Observation (CEACR) - adopted 2013, published 103rd ILC session (2014)

Article 2 of the Convention. Insertion of labour clauses in public contracts. The Committee notes the Government’s explanations that the national public procurement legislation is in substantial conformity with the Convention since, first, workers engaged in the execution of public contracts are, in any event, guaranteed, wages and other working conditions not less favourable than those established by the general labour legislation, and secondly, section 60 of Royal Decree No. 3/2011 regarding the consolidated text of the Public Contracts Act ensures the screening of tenderers so that persons who may have been previously fined or sanctioned for violations of workers’ rights cannot be awarded public contracts. As the Committee has pointed out in its previous comment, the Government’s view is based on two incorrect premises, namely that the Convention offers an option to select among three different ways (collective agreement, arbitral award, law) of regulating the working conditions for its implementation, and that “certification” of tenderers has the same effect with labour clauses. The Committee is therefore obliged to reiterate that: (i) through the labour clauses the Convention seeks to guarantee that the workers concerned enjoy working conditions which are at least as advantageous as the best conditions among those established locally by collective agreement, or arbitral award or laws and regulations; and (ii) any “filtering” mechanism, such as certification of tenderers, at the pre-selection stage may be a useful tool but it is not sufficient to meet the core requirement of the Convention which is the insertion of labour clauses of the type prescribed in Article 2. Moreover, the Committee wishes to recall that with the exception of sections 118 and 119 which deal in general terms with the conditions of work relating to the performance of a public contract, Royal Decree No. 3/2011 does not contain any provisions expressly requiring the inclusion of labour clauses in public contracts and therefore gives no effect to the Convention. The Committee hopes that the Government will take timely action to ensure that the Convention is fully implemented in law and in practice.

Observation (CEACR) - adopted 2012, published 102nd ILC session (2013)

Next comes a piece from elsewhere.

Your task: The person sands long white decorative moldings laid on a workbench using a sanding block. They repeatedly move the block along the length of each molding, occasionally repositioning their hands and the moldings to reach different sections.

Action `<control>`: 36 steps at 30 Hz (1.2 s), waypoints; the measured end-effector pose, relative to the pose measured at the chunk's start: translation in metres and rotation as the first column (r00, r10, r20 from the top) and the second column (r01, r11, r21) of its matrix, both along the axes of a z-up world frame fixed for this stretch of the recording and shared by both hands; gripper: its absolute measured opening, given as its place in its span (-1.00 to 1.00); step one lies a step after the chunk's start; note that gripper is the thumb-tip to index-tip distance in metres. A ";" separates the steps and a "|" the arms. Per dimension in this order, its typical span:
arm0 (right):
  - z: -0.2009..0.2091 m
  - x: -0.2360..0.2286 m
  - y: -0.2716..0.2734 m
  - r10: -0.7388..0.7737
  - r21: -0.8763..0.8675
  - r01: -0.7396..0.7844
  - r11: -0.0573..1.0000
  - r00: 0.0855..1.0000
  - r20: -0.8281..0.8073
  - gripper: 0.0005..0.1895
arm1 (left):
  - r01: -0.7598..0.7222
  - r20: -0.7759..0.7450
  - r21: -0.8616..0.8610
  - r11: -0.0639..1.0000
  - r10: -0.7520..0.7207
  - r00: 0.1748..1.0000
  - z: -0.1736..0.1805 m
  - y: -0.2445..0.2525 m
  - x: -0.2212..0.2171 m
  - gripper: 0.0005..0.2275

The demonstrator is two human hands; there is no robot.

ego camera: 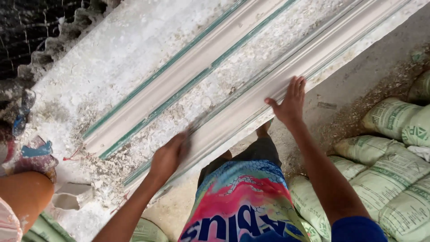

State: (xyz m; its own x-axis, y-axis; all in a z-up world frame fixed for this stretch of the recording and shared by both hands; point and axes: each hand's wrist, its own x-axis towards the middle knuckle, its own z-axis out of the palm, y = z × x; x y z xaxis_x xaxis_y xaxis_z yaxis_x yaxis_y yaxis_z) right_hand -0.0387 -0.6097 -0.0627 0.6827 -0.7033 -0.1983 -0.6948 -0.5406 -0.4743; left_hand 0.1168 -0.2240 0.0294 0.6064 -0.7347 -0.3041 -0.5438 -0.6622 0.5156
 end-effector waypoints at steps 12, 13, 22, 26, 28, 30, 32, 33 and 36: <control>0.014 -0.014 -0.024 0.072 0.173 -0.075 0.982 0.997 0.026 0.20 | -0.122 -0.103 -0.156 0.980 0.107 0.989 -0.059 -0.440 -0.016 -0.60; 0.014 -0.020 -0.033 0.134 0.209 -0.130 0.969 0.991 -0.008 0.16 | -0.112 -0.095 -0.113 0.987 0.102 0.990 -0.062 -0.477 -0.018 -0.57; 0.007 -0.027 -0.272 0.045 0.097 -0.045 0.994 0.999 0.000 0.30 | 0.317 0.441 0.373 0.872 -0.468 0.766 0.010 -0.197 -0.022 -0.50; -0.005 -0.007 -0.277 0.012 0.156 -0.003 0.988 0.998 -0.056 0.39 | 0.291 0.528 0.483 0.826 -0.539 0.656 -0.003 -0.187 -0.045 -0.50; -0.010 -0.008 -0.274 0.011 0.193 0.003 0.981 0.997 -0.072 0.42 | 0.350 0.633 0.225 0.909 -0.410 0.656 -0.022 -0.253 -0.047 -0.56; -0.006 -0.005 -0.276 0.016 0.188 0.000 0.982 0.996 -0.084 0.42 | 0.428 0.652 0.061 0.902 -0.361 0.667 -0.051 -0.357 -0.034 -0.61; -0.002 -0.007 -0.277 0.024 0.178 -0.007 0.984 0.995 -0.094 0.42 | 0.492 0.667 -0.108 0.864 -0.304 0.680 -0.083 -0.455 -0.033 -0.66; 0.000 -0.009 -0.277 0.026 0.162 0.000 0.987 0.986 -0.162 0.39 | 0.430 0.662 -0.115 0.895 -0.254 0.705 -0.105 -0.500 -0.038 -0.71; 0.022 -0.003 -0.272 0.013 0.148 0.020 0.989 0.976 -0.218 0.37 | 0.307 0.516 -0.059 0.950 -0.234 0.824 -0.103 -0.548 -0.044 -0.63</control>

Article 2 of the Convention. Inclusion of labour clauses in public contracts. The Committee takes note of the observations of the Trade Union Confederation of Workers’ Committees (CC.OO.) set out in a communication of 13 August 2012. It notes that according to the CC.OO., Spanish legislation does not ensure implementation of the essential requirement set in the Convention, namely the inclusion of labour clauses in public contracts, in accordance with Article 2(1). The Committee notes that the CC.OO. refers to section 84(2) of the Workers’ Statute as amended by Royal Legislative Decree No. 3/2012 of 10 February 2012 to establish urgent measures for the reform of the labour market and by the eponymous Act of 6 July 2012, No. 3/2012. According to this provision, enterprise agreements take priority over sectoral collective agreements applying at national, autonomous community or a lower level, in respect of the amount of the wage, the payment of overtime, special remuneration for shift work, and working time and its distribution. The CC.OO. considers that application of the Convention is thus not guaranteed since an enterprise may, provided it meets the statutory minimum standards, establish conditions of work which are lower than those set in sectoral collective agreements and thus fall far short of the Convention’s requirement that they be at least as favourable as those established for work of the same character in the trade or industry concerned in the same district.

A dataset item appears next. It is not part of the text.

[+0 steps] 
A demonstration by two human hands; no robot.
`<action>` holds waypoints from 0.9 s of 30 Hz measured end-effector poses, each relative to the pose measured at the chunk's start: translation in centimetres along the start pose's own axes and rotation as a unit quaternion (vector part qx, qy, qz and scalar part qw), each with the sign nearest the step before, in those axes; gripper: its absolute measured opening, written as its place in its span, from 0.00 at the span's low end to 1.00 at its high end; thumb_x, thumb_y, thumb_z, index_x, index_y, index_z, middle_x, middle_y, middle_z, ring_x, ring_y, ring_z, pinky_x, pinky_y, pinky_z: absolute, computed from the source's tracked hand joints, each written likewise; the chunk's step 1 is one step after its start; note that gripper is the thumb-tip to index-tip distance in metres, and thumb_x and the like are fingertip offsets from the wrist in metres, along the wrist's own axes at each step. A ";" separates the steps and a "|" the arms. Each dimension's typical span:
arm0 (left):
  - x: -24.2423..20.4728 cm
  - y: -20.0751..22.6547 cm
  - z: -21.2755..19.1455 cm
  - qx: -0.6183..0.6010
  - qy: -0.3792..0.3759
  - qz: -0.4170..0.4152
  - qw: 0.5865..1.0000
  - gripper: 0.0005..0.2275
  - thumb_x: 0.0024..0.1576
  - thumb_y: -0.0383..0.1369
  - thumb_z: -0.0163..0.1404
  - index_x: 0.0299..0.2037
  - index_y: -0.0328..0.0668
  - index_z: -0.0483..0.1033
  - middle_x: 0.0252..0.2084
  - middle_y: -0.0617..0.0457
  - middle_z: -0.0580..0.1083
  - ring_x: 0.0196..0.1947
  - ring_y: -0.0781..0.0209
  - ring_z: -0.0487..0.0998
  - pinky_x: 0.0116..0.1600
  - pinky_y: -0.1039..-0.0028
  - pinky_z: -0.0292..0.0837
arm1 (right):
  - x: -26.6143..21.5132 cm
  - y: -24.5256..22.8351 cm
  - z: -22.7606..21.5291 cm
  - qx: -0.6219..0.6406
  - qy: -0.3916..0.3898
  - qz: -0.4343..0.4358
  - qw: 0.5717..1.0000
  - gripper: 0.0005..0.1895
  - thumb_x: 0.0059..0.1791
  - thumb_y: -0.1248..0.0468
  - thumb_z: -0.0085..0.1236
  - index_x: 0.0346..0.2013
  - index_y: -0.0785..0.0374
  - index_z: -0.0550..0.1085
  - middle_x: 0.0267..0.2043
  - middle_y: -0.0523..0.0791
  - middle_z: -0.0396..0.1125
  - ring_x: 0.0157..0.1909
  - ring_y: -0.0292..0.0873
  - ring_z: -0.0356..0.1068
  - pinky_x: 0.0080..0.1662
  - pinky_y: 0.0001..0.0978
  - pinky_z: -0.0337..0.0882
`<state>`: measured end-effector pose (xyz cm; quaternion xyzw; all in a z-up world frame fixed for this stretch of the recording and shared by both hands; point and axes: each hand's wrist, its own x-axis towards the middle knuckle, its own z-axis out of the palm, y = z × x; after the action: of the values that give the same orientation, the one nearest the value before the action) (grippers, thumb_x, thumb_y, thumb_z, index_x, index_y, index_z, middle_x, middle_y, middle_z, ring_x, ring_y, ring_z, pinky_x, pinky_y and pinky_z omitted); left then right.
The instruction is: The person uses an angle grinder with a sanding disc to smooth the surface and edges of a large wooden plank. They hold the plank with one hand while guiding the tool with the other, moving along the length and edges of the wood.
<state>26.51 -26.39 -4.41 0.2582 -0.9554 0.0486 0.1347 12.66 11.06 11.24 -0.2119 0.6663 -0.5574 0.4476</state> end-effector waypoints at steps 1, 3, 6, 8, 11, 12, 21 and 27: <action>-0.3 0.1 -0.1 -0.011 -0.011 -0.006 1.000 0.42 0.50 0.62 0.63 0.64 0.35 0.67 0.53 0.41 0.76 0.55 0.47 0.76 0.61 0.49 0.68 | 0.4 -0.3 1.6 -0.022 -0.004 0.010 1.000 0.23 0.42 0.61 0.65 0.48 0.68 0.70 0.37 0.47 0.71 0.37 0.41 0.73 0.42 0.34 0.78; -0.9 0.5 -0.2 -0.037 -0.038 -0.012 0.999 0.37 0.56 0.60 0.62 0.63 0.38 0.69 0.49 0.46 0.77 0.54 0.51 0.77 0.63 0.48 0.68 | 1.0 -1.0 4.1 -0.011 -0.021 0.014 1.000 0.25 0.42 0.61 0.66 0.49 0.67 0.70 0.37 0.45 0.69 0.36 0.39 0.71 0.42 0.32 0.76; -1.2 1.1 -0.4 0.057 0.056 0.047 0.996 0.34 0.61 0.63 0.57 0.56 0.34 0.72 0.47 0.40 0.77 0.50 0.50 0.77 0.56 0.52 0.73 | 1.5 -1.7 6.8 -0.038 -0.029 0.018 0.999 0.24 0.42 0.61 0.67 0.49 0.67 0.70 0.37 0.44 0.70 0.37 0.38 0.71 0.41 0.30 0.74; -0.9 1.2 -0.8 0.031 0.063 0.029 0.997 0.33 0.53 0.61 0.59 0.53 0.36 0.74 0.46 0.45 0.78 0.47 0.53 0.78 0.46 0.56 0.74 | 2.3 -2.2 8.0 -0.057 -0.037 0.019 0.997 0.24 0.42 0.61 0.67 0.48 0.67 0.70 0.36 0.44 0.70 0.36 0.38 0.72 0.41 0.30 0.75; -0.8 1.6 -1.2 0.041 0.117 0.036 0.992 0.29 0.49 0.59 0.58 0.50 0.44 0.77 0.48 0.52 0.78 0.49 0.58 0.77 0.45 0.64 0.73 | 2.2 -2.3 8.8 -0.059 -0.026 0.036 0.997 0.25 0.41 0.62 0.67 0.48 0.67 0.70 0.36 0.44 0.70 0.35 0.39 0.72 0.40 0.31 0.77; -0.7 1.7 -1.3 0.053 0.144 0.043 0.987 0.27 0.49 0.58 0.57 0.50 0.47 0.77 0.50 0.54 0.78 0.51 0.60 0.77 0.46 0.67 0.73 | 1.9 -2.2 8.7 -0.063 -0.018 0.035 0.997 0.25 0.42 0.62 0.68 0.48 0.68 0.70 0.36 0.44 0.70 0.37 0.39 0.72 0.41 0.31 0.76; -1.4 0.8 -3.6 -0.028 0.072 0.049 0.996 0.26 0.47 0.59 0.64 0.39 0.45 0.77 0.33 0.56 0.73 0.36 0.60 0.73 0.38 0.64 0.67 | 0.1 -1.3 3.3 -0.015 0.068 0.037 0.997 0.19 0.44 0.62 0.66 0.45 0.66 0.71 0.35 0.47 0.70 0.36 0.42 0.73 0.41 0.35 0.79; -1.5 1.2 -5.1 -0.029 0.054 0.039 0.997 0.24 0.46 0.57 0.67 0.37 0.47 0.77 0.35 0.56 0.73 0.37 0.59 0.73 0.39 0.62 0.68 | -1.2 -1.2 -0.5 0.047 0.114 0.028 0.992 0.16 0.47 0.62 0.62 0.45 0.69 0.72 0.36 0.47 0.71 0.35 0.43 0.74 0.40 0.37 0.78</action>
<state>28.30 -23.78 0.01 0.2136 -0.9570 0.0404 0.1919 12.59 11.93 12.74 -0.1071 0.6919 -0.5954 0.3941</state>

In its reply, received on 20 November 2012, the Government expresses the view that the new regulations on collective bargaining deriving from the labour law reform of 2012 do not impact on the application of Article 2(1) of the Convention. Firstly, according to the Government, the primacy of enterprise agreements over sectoral agreements does not affect at all the existence of sectoral agreements. Secondly, the Convention offers three regulatory benchmarks for evaluating the working conditions of persons employed by a contractor who has been awarded a public contract: a collective agreement covering a substantial number of employers and workers, an arbitration award, and national laws. The primacy attributed to enterprise agreements affects, therefore, only one of these benchmarks. The Government also indicates that all contractors, with respect to their employees, have to comply with obligations laid down by the labour legislation. This obligation is set out in most of the administrative specifications approved by the competent organs of the State, autonomous communities and local entities. Moreover, the Government refers to Royal Legislative Decree No. 3/2011 of 14 November 2011 regarding the consolidated text of the Public Contracts Act, section 60 of which prohibits persons who have been convicted for offences against workers’ rights or who have been sanctioned for very serious violations in social matters to be parties to a public contract. The Government concludes that there is no special social legislation for enterprises which conclude contracts with the public administration, as the general legislation applies to them in all matters.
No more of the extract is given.